Hari-hari ini kita menyaksikan kegaduhan para pejabat negara dan politisi yang seakan tiada henti. Belum selesai satu perkara, sudah muncul kegaduhan lainnya.

Di sisi lain, kehidupan rakyat kian bertambah berat. Pajak tinggi. Harga kebutuhan tak terkendali.

Seakan tak ada yang belajar. Padahal sejarah telah memberikan gambaran dengan gamblang, ketidakpuasan rakyat, ontran-ontran para penguasa, selalu menjadi penanda sirnanya sebuah peradaban. Sebagaimana yang terjadi pada pemerintahan Daulah Mamluk.

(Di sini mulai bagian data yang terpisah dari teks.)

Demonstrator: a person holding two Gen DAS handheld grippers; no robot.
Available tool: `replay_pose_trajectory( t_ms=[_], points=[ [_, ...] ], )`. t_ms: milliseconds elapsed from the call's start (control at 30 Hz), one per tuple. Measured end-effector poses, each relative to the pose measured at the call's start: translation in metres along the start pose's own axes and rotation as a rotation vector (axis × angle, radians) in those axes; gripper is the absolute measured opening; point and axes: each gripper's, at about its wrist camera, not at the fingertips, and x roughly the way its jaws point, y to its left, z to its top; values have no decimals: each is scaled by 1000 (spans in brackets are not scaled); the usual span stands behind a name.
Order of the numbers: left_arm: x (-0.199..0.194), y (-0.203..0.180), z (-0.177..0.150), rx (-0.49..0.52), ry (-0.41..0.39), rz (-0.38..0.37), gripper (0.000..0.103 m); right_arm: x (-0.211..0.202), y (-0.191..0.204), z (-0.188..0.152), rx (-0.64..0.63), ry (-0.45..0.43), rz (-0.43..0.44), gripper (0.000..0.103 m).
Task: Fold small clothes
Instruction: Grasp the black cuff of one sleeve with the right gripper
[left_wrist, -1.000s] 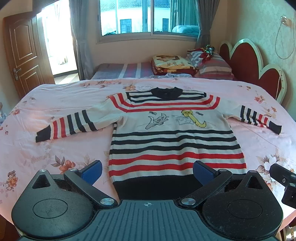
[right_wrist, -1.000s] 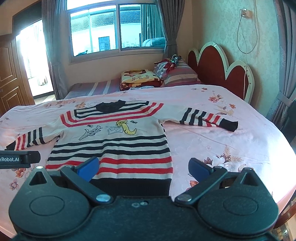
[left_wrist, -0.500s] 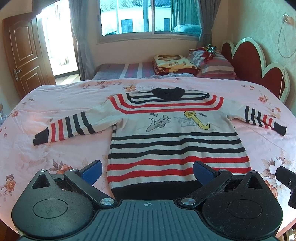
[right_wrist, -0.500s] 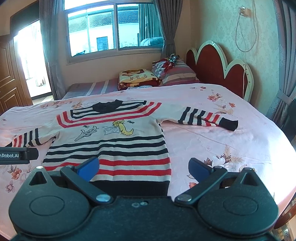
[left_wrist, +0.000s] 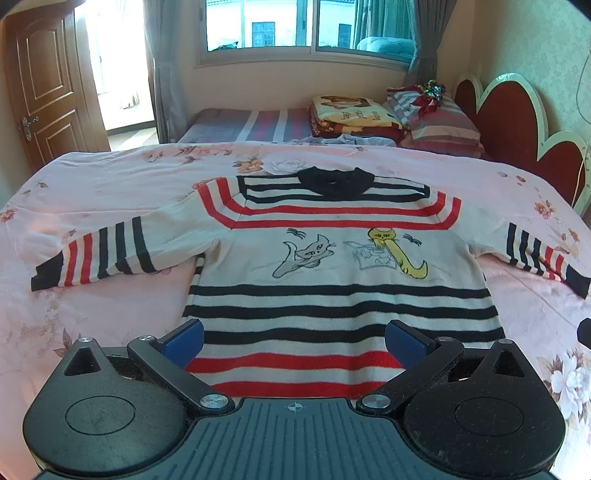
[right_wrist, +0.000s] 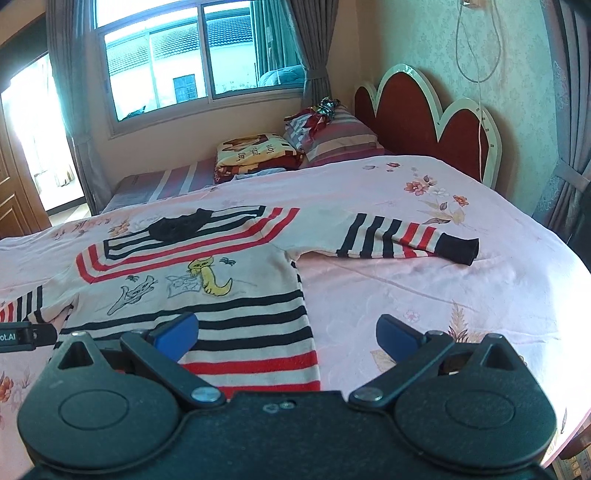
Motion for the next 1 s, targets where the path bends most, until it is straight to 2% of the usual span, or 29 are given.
replay_pose_trajectory(
  t_ms=[133,400,500,700,800,1000],
  points=[
    [33,-14,14,-1,7,16,103,38,-26,12,70,24,-14,102],
    [103,-35,35,-30,52,26,103,125,-87,27,191,140,-89,89],
    [128,-43,42,-42,79,26,103,155,-113,29,244,182,-123,80],
    [166,-60,51,-27,104,59,103,201,-155,34,332,220,-171,71],
    [179,-69,55,-2,103,73,103,223,-175,36,398,244,-175,61],
    [199,-76,64,12,109,93,103,246,-208,40,557,220,-173,61]
  ],
)
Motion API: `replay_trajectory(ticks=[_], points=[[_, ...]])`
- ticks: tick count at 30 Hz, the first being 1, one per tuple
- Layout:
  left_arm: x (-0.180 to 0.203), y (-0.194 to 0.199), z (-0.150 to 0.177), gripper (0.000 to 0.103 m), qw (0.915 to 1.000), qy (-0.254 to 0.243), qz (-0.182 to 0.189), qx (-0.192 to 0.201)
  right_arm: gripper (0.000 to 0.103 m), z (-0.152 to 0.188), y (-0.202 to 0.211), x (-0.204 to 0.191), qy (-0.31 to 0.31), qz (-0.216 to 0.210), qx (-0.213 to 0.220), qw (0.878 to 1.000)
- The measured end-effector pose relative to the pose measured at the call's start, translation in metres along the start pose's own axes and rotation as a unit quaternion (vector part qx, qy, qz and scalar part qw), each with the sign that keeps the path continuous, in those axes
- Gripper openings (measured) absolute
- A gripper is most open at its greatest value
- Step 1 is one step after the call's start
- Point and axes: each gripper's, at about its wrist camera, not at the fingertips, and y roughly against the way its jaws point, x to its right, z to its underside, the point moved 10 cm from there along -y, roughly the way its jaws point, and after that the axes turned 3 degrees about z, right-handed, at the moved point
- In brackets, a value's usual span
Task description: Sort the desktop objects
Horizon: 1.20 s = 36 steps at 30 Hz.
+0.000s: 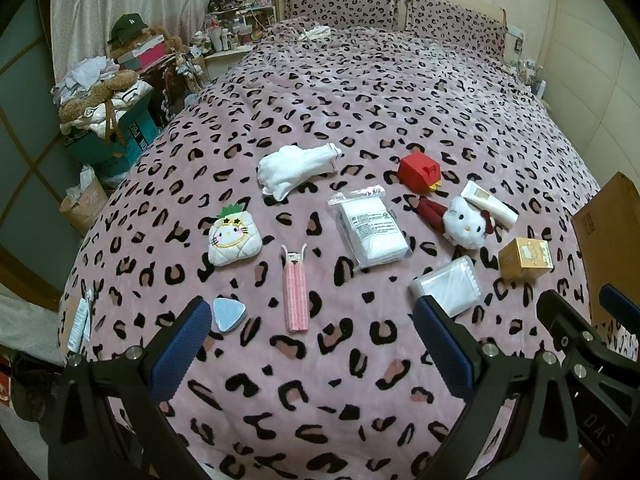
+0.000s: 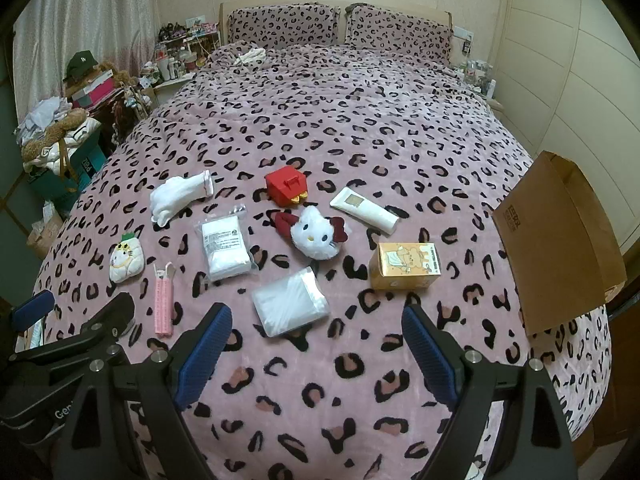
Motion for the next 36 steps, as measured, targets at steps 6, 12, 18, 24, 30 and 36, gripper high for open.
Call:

Daulah Mamluk berkuasa di wilayah Mesir dan sekitarnya selama lebih dari 250 tahun, sebelum akhirnya dikalahkan oleh Sultan Salim dari Utsmani.

Corak pemerintahan Daulah Mamluk adalah oligarki militer. Yakni pemerintahan yang menerapkan kepemimpinan yang dipilih di antara para Mamluk yang paling kuat dan berpengaruh. Mudahnya, siapa yang kuat, dia yang berkuasa.

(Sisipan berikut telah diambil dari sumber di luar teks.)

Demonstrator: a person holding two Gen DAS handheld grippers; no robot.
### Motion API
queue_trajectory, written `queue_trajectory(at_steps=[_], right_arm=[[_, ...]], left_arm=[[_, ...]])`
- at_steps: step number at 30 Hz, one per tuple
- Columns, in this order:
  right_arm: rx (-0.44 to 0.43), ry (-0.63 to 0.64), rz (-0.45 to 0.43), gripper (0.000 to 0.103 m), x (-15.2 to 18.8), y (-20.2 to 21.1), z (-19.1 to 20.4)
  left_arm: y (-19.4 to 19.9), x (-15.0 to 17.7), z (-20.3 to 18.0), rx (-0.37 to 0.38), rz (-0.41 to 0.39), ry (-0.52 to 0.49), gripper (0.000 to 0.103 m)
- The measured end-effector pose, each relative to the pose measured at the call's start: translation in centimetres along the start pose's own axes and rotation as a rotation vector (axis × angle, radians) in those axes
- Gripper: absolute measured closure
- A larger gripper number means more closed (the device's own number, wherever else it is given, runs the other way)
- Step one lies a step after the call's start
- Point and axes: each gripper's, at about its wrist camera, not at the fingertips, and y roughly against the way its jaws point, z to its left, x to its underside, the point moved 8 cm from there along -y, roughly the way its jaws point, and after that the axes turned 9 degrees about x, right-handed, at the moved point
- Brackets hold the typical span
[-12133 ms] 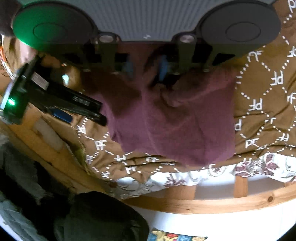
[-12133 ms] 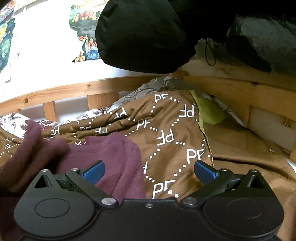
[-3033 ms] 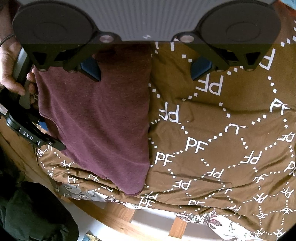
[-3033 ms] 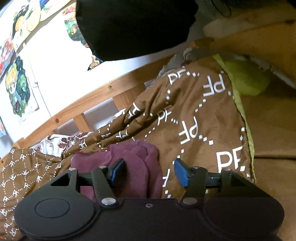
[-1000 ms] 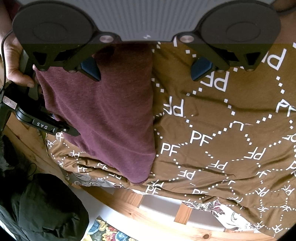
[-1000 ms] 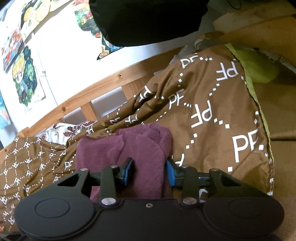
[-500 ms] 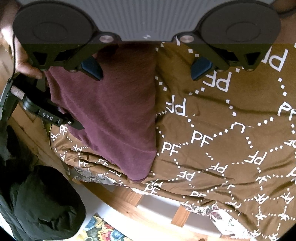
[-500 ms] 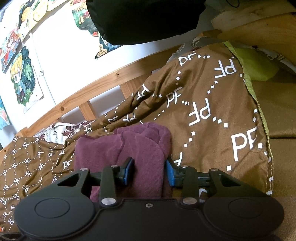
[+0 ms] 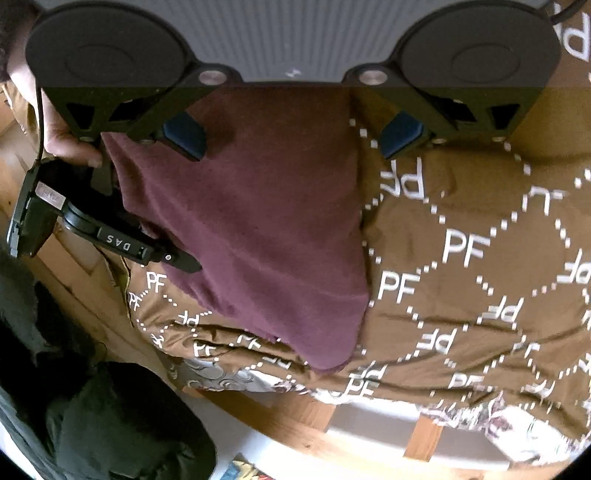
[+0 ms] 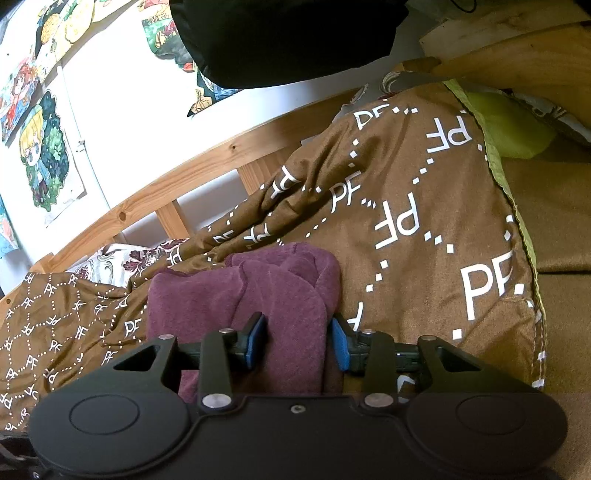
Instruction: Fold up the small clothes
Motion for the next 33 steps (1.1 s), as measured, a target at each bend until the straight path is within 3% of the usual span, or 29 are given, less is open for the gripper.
queue_trajectory(at_steps=[12, 16, 33], right_arm=[[-0.006, 0.017, 0.004, 0.05, 0.0, -0.1, 0.3], [0.003, 0.023, 0.002, 0.051, 0.0, -0.1, 0.5], [-0.004, -0.002, -0.022, 0.08, -0.7, 1.3, 1.7]], left_arm=[[-0.2, 0.3, 0.8, 0.021, 0.007, 0.048, 0.001], [0.0, 0.2, 0.5, 0.044, 0.023, 0.063, 0.013], [1.8, -0.1, -0.1, 0.003, 0.058, 0.15, 0.046]])
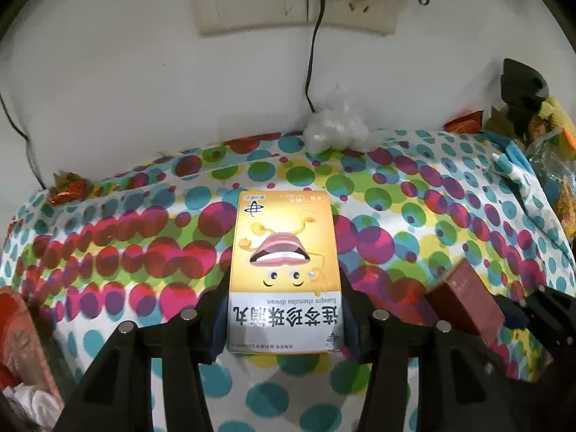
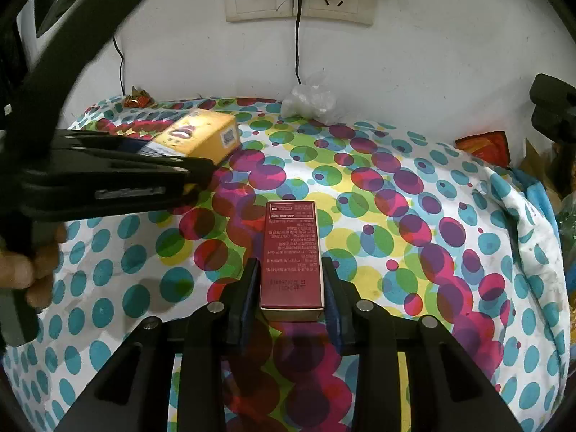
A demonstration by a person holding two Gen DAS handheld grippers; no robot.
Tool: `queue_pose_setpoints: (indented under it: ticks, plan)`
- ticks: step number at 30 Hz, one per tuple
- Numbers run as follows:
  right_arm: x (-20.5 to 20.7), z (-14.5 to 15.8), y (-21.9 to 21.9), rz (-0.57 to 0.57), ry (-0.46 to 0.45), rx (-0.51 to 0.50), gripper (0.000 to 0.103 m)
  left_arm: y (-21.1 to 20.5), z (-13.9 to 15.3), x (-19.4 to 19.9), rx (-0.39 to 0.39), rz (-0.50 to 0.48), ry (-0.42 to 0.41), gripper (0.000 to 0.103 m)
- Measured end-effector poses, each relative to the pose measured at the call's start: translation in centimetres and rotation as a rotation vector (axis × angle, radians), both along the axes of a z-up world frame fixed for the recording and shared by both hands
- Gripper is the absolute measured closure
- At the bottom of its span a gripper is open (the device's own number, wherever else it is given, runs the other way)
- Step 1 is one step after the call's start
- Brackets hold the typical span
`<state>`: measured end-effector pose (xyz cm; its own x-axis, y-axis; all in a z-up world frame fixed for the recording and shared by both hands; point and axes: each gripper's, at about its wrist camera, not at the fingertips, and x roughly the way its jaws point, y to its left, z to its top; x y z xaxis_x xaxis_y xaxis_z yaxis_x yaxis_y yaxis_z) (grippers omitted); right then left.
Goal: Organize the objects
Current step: 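Carry the yellow medicine box onto the red tray and open the left tool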
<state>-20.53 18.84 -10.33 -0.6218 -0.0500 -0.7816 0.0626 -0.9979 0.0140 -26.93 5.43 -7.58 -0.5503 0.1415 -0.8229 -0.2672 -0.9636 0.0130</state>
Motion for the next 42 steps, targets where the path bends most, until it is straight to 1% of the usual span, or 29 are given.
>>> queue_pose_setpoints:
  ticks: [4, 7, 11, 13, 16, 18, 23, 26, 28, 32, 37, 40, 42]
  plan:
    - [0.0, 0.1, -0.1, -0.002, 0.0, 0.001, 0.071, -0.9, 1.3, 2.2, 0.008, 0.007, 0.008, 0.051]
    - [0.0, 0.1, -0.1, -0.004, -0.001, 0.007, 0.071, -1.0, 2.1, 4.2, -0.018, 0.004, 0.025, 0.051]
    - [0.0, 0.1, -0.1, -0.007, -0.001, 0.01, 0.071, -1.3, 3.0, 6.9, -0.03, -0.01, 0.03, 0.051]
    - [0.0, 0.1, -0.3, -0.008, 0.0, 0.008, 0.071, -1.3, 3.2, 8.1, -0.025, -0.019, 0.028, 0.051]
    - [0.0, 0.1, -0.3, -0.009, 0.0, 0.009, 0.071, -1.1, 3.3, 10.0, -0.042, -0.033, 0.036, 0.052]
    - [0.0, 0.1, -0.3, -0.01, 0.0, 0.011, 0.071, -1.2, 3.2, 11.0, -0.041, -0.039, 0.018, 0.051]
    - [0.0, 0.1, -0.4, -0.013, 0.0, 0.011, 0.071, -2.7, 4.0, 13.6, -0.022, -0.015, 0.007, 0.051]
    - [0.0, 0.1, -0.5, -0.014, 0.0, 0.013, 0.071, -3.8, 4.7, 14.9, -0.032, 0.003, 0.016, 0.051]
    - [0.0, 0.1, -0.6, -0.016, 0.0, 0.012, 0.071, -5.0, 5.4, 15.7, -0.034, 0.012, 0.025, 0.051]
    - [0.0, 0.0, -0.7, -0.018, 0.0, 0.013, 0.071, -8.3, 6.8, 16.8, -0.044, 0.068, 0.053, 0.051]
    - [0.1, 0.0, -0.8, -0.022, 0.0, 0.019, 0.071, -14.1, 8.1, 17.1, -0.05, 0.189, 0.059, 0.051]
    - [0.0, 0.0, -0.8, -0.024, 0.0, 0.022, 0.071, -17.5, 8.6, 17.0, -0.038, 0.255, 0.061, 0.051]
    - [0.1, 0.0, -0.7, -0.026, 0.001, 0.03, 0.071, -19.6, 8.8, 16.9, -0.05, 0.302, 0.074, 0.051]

Sultan yang lemah akan disingkirkan atau diturunkan dari kursi jabatannya oleh Mamluk yang lebih kuat dan memiliki pengaruh besar di tengah-tengah masyarakat.

Pada tahun 1390 M, Daulah Mamluk Bahri berakhir dan digantikan Mamluk Burji. Pada periode inilah, jabatan sultan tidak lagi menggambarkan lembaga yang dapat menjamin keberlangsungan pemerintahan, namun tempat memburu kesenangan dan kemewahan yang terus diperebutkan.

Pemakaian uang negara untuk hidup hedon dan mewah di kalangan sultan yang dimulai pada masa Sultan An-Nasir semakin parah di tangan Mamluk Burji.

Demi memenuhi keinginan sultan, pajak rakyat dan pedagang dinaikkan. Kesewenang-wenangan itu membuat jatuhnya wibawa sultan di mata rakyat dan para penguasa daerah atau para amir. Hingga akhirnya sultan kehilangan kontrol atas daerah-daerah yang pernah dikuasainya.

Mereka yang sedang membuat kegaduhan hari ini harusnya segera sadar, kekuasaan tak selamanya ada dalam genggaman. Mereka harus berkaca, bahkan kekuasaan Mamluk yang kuat dan terlatih secara militer pun akhirnya berakhir jua.